Working data:
"""
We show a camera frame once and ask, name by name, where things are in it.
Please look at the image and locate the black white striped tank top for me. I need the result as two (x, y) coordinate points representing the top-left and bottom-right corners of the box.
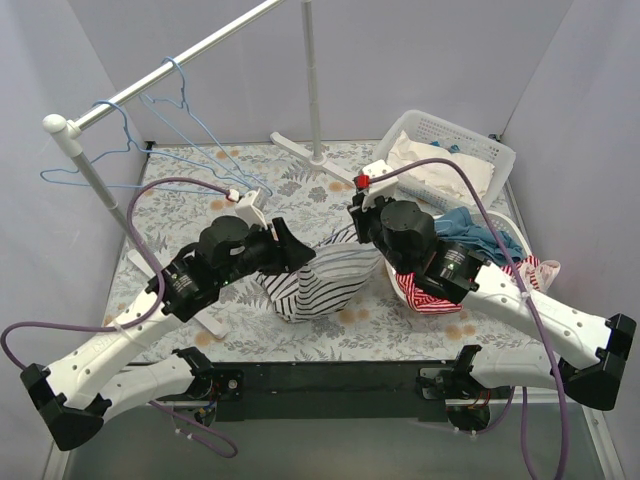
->
(257, 244), (382, 323)

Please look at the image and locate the blue wire hanger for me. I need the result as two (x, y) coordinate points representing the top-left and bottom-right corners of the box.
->
(314, 226), (377, 264)
(39, 99), (251, 194)
(138, 57), (275, 199)

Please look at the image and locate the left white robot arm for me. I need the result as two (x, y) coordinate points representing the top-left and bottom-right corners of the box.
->
(20, 216), (316, 451)

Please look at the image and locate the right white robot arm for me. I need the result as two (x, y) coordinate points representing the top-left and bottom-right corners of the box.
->
(348, 192), (636, 411)

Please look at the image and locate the teal blue garment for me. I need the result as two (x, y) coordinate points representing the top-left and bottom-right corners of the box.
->
(435, 207), (526, 267)

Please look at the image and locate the white cloth in basket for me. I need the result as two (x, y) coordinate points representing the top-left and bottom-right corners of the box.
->
(386, 131), (495, 205)

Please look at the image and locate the red white striped garment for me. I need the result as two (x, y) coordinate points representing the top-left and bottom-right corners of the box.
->
(395, 256), (529, 315)

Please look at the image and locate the white rectangular mesh basket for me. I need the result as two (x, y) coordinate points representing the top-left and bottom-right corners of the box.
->
(372, 110), (516, 211)

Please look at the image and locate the floral table mat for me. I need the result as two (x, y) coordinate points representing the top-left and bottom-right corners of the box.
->
(103, 142), (539, 363)

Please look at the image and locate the white oval laundry basket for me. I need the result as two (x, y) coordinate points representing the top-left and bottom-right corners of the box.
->
(385, 210), (532, 305)

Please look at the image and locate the pink white lace garment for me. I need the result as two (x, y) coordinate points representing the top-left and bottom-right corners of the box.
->
(518, 255), (561, 293)

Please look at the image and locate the white clothes rack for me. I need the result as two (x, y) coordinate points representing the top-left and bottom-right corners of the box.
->
(41, 0), (371, 341)

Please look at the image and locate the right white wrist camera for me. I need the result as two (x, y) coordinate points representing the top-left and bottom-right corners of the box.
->
(354, 160), (398, 211)

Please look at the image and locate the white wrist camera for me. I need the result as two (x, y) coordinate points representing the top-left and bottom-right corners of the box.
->
(354, 160), (398, 211)
(226, 188), (268, 228)

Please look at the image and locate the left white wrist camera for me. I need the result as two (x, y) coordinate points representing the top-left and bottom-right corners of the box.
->
(226, 188), (268, 228)

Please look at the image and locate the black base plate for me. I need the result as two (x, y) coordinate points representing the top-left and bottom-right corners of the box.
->
(172, 361), (510, 430)

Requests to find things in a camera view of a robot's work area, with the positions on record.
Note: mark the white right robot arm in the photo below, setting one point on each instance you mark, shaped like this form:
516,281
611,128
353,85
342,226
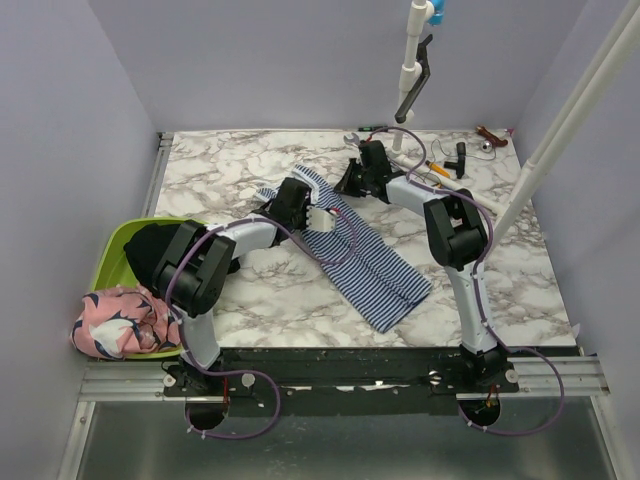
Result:
458,242

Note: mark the blue white striped garment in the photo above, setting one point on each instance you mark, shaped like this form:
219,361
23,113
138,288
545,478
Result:
376,281

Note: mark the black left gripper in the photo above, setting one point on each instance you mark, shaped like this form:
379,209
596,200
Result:
302,225

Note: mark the black T-shaped tool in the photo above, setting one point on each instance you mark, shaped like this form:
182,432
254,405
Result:
457,163

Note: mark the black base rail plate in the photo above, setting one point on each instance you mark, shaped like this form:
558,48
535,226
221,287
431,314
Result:
251,382

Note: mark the lime green laundry basket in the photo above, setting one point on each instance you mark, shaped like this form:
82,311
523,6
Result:
114,268

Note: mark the small silver ball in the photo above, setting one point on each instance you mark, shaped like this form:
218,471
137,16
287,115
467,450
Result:
486,146

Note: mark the green black precision screwdriver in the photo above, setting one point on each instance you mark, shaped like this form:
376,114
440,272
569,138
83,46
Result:
371,128

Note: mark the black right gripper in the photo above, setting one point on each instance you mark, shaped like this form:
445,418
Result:
346,185

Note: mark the aluminium frame rail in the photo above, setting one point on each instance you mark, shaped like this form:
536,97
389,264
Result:
125,382

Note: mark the pink patterned garment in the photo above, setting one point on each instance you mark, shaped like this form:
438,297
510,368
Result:
120,322

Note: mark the black garment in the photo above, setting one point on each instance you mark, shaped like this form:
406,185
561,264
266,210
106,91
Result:
156,250

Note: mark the white PVC pipe stand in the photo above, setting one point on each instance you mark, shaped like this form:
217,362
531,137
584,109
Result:
422,13

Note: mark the chrome combination wrench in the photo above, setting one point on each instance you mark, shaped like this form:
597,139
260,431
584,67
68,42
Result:
354,140

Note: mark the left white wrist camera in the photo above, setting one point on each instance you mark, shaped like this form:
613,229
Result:
321,220

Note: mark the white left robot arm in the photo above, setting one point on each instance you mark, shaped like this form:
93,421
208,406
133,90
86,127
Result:
200,349

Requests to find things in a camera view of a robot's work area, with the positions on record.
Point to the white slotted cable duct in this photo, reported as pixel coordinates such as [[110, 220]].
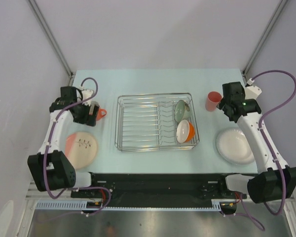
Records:
[[68, 205]]

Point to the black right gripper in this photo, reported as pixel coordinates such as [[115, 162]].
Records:
[[222, 104]]

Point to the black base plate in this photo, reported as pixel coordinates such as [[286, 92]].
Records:
[[158, 190]]

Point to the white fluted plate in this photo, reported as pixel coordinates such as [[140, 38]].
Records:
[[233, 146]]

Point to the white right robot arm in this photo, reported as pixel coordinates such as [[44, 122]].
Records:
[[275, 179]]

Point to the pink beige leaf plate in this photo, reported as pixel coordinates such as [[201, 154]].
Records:
[[81, 149]]

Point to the orange mug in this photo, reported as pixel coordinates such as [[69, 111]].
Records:
[[101, 113]]

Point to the pink plastic cup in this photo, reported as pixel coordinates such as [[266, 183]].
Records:
[[213, 99]]

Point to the metal wire dish rack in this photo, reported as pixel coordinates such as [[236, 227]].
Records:
[[146, 122]]

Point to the green floral ceramic bowl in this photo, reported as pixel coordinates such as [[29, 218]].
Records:
[[182, 111]]

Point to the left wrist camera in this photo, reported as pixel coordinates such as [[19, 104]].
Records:
[[86, 94]]

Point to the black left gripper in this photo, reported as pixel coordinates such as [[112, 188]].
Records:
[[89, 119]]

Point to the orange bowl white inside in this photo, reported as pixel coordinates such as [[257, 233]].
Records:
[[185, 131]]

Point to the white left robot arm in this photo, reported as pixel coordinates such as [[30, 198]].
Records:
[[50, 168]]
"""
To do: Every line above should be transcribed exactly, though no image should be carried over.

Exercise solution:
We show a camera frame once and ask, name by name, where things are in it.
Please look at the image and locate the black white striped tank top for me. I need the result as two (x, y) coordinate points representing the top-left and bottom-right corners of the box.
->
(257, 244), (382, 323)

Please look at the image and locate the blue wire hanger for me. I need the result as two (x, y) coordinate points representing the top-left and bottom-right corners of the box.
->
(314, 226), (377, 264)
(39, 99), (251, 194)
(138, 57), (275, 199)

Please look at the image and locate the left white robot arm for me. I need the result as two (x, y) coordinate points representing the top-left and bottom-right corners of the box.
->
(20, 216), (316, 451)

Please look at the image and locate the right white robot arm for me. I need the result as two (x, y) coordinate points representing the top-left and bottom-right corners of the box.
->
(348, 192), (636, 411)

Please look at the image and locate the teal blue garment for me. I need the result as two (x, y) coordinate points representing the top-left and bottom-right corners of the box.
->
(435, 207), (526, 267)

Please look at the image and locate the white cloth in basket for me. I need the result as two (x, y) coordinate points representing the top-left and bottom-right corners of the box.
->
(386, 131), (495, 205)

Please look at the image and locate the red white striped garment for me. I need the result as two (x, y) coordinate points representing the top-left and bottom-right corners of the box.
->
(395, 256), (529, 315)

Please look at the image and locate the white rectangular mesh basket for me. I need the result as two (x, y) coordinate points representing the top-left and bottom-right corners of the box.
->
(372, 110), (516, 211)

Please look at the image and locate the floral table mat for me. I need the result as two (x, y) coordinate points representing the top-left and bottom-right corners of the box.
->
(103, 142), (539, 363)

Please look at the image and locate the white oval laundry basket for me. I need the result as two (x, y) coordinate points representing the top-left and bottom-right corners of the box.
->
(385, 210), (532, 305)

Please look at the image and locate the pink white lace garment for me. I need the result as two (x, y) coordinate points representing the top-left and bottom-right corners of the box.
->
(518, 255), (561, 293)

Please look at the image and locate the white clothes rack for me. I need the result as two (x, y) coordinate points representing the top-left and bottom-right corners of the box.
->
(41, 0), (371, 341)

Please look at the image and locate the right white wrist camera for me. I need the result as two (x, y) coordinate points representing the top-left and bottom-right corners of the box.
->
(354, 160), (398, 211)

Please look at the image and locate the white wrist camera for me. I need the result as two (x, y) coordinate points representing the top-left and bottom-right corners of the box.
->
(354, 160), (398, 211)
(226, 188), (268, 228)

Please look at the image and locate the left white wrist camera for me. I need the result as two (x, y) coordinate points representing the top-left and bottom-right corners of the box.
->
(226, 188), (268, 228)

Please look at the image and locate the black base plate for me. I need the result as two (x, y) coordinate points representing the top-left and bottom-right corners of the box.
->
(172, 361), (510, 430)

Requests to find things in a camera view of a robot's work area, with the positions on record.
Note: mark the white right robot arm in the photo below, setting one point on each instance you mark, shaped like this form:
516,281
611,128
353,85
342,226
Result:
458,242

Note: mark the blue white striped garment in the photo above, setting one point on each instance you mark, shaped like this form:
219,361
23,113
138,288
545,478
Result:
376,281

Note: mark the black left gripper in the photo above, setting one point on each instance you mark, shaped like this form:
379,209
596,200
Result:
302,225

Note: mark the black T-shaped tool in the photo above, setting one point on each instance you mark, shaped like this form:
182,432
254,405
Result:
457,163

Note: mark the black base rail plate in the photo above, setting one point on each instance you mark, shaped like this form:
558,48
535,226
221,287
431,314
Result:
251,382

Note: mark the lime green laundry basket in the photo above, setting one point on each instance you mark, shaped like this form:
82,311
523,6
Result:
114,268

Note: mark the small silver ball in the photo above, setting one point on each instance you mark, shaped like this form:
218,471
137,16
287,115
467,450
Result:
486,146

Note: mark the green black precision screwdriver in the photo above, setting one point on each instance you mark, shaped like this form:
376,114
440,272
569,138
83,46
Result:
371,128

Note: mark the black right gripper in the photo above, setting one point on each instance you mark, shaped like this form:
445,418
Result:
346,185

Note: mark the aluminium frame rail in the photo above, setting one point on each instance you mark, shaped like this form:
536,97
389,264
Result:
125,382

Note: mark the pink patterned garment in the photo above, setting one point on each instance you mark, shaped like this form:
438,297
510,368
Result:
120,322

Note: mark the black garment in the photo above, setting one point on each instance you mark, shaped like this form:
406,185
561,264
266,210
106,91
Result:
156,250

Note: mark the white PVC pipe stand in the photo above, setting one point on each instance you mark, shaped like this form:
217,362
531,137
584,109
Result:
422,13

Note: mark the chrome combination wrench in the photo above, setting one point on each instance you mark, shaped like this form:
597,139
260,431
584,67
68,42
Result:
354,140

Note: mark the left white wrist camera in the photo above, setting one point on each instance you mark, shaped like this form:
613,229
Result:
321,220

Note: mark the white left robot arm in the photo above, setting one point on each instance you mark, shaped like this form:
93,421
208,406
133,90
86,127
Result:
200,349

Requests to find things in a camera view of a robot's work area, with the positions on record.
Point to the white slotted cable duct in this photo, reported as pixel coordinates such as [[110, 220]].
Records:
[[68, 205]]

Point to the black right gripper in this photo, reported as pixel coordinates such as [[115, 162]].
Records:
[[222, 104]]

Point to the black base plate in this photo, reported as pixel coordinates such as [[286, 92]].
Records:
[[158, 190]]

Point to the white fluted plate in this photo, reported as pixel coordinates such as [[140, 38]].
Records:
[[233, 146]]

Point to the white right robot arm in this photo, reported as pixel coordinates such as [[44, 122]].
Records:
[[275, 179]]

Point to the pink beige leaf plate in this photo, reported as pixel coordinates such as [[201, 154]].
Records:
[[81, 149]]

Point to the orange mug in this photo, reported as pixel coordinates such as [[69, 111]].
Records:
[[101, 113]]

Point to the pink plastic cup in this photo, reported as pixel coordinates such as [[266, 183]].
Records:
[[213, 99]]

Point to the metal wire dish rack in this photo, reported as pixel coordinates such as [[236, 227]].
Records:
[[146, 122]]

Point to the green floral ceramic bowl in this photo, reported as pixel coordinates such as [[29, 218]].
Records:
[[182, 111]]

Point to the left wrist camera in this photo, reported as pixel coordinates such as [[19, 104]].
Records:
[[86, 94]]

Point to the black left gripper in this photo, reported as pixel coordinates such as [[112, 188]].
Records:
[[89, 119]]

Point to the orange bowl white inside in this photo, reported as pixel coordinates such as [[257, 233]].
Records:
[[185, 131]]

Point to the white left robot arm in this photo, reported as pixel coordinates such as [[30, 198]].
Records:
[[50, 168]]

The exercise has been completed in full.